PROBLEM DESCRIPTION:
Go through the listing and copy every line word for word.

SUPPLIED INFORMATION:
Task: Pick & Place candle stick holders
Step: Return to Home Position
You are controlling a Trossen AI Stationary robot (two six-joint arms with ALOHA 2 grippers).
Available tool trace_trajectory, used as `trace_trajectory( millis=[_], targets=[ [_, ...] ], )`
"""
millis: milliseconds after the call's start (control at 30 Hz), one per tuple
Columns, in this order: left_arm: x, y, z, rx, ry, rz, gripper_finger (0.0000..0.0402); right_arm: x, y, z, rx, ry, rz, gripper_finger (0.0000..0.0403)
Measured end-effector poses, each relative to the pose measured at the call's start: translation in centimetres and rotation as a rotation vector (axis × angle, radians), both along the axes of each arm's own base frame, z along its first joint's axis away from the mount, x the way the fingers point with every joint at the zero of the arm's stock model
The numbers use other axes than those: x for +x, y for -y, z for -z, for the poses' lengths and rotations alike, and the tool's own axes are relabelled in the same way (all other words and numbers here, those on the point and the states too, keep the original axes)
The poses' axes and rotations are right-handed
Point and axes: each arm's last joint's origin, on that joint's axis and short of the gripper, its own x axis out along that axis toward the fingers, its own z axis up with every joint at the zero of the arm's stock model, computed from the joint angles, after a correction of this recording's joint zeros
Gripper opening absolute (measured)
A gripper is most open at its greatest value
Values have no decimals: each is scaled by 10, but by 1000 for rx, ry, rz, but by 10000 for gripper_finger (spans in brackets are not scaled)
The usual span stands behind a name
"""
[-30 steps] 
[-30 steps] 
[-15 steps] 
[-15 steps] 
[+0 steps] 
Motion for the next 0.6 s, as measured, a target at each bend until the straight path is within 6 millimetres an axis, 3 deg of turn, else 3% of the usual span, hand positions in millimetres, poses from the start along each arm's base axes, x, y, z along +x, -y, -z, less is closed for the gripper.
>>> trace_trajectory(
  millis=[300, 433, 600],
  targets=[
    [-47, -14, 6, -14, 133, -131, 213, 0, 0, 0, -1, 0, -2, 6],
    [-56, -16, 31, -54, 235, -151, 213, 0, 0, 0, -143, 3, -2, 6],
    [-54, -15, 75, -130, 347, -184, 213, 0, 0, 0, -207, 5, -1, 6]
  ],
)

PROBLEM SOLUTION:
Task: Pick & Place candle stick holders
Step: Return to Home Position
You are controlling a Trossen AI Stationary robot (two six-joint arms with ALOHA 2 grippers).
Available tool trace_trajectory, used as `trace_trajectory( millis=[_], targets=[ [_, ...] ], )`
"""
millis: milliseconds after the call's start (control at 30 Hz), one per tuple
Columns, in this order: left_arm: x, y, z, rx, ry, rz, gripper_finger (0.0000..0.0402); right_arm: x, y, z, rx, ry, rz, gripper_finger (0.0000..0.0403)
Measured end-effector poses, each relative to the pose measured at the call's start: translation in centimetres and rotation as a rotation vector (axis × angle, radians), both along the axes of each arm's own base frame, z along its first joint's axis away from the mount, x the way the fingers point with every joint at the zero of the arm's stock model
The numbers use other axes than those: x for +x, y for -y, z for -z, for the poses' lengths and rotations alike, and the tool's own axes are relabelled in the same way (all other words and numbers here, those on the point and the states too, keep the original axes)
The poses' axes and rotations are right-handed
Point and axes: each arm's last joint's origin, on that joint's axis and short of the gripper, its own x axis out along that axis toward the fingers, its own z axis up with every joint at the zero of the arm's stock model, computed from the joint angles, after a correction of this recording's joint zeros
Gripper opening absolute (measured)
A gripper is most open at its greatest value
Values have no decimals: each is scaled by 10, but by 1000 for rx, ry, rz, but by 10000 for gripper_finger (spans in brackets are not scaled)
The usual span stands behind a name
"""
[-30 steps] 
[-30 steps] 
[-15 steps] 
[-15 steps] 
[+0 steps] 
Motion for the next 0.6 s, as measured, a target at each bend until the straight path is within 6 millimetres an axis, 3 deg of turn, else 3% of the usual span, hand positions in millimetres, poses from the start along each arm's base axes, x, y, z along +x, -y, -z, less is closed for the gripper.
>>> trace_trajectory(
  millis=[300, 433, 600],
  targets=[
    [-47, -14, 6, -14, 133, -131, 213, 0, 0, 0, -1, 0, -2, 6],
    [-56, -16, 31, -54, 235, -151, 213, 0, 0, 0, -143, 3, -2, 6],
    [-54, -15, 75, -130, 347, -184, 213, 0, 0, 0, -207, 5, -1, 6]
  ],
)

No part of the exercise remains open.